0

I'm having problems converting a binary rooted tree to newick format. The full explanation for such a format can be found: http://code.google.com/p/mrsrf/wiki/NewickTree

An example of a newick format would be as follows:

for a tree T such as http://www.cs.mcgill.ca/~cs251/OldCourses/1997/topic8/images/completetreetwo.gif the newick representation would be: (((8,9),(10,11)),((12,13),(14,15)))

the internal node will become the commas while the leaves will be retained.

such trees have internal nodes which will always have 2 children.

I have a problem using recursion to come out with this newick format.
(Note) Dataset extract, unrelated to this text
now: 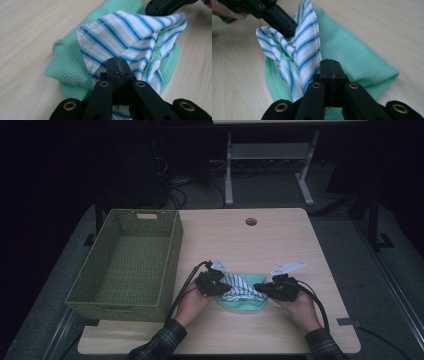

The output contains far too many nodes and braces.

Any comments to resolve this problem is appreciated or even an iterative algorithm would be welcomed

import java.util.Stack;

public class Tree {

....

public String inOrderNewick(Node root, String output) throws ItemNotFoundException {
    if (root.hasChild()) {
        output += "(";
        output += inOrderNewick(root.child1, output);
        output += ",";
        output += inOrderNewick(root.child2, output);
        output += ")";
        return output;
    } else {
        return root.getSeq();
    }    

}

//edit: implemented the change as advised. but the desired output for a tree is ((S3,(S1,S2)),(S4,S5)) where the actual output is (((S3,((S3,(S1,S2)),(((S3,((S3,(S1,S2)),(S4,S5))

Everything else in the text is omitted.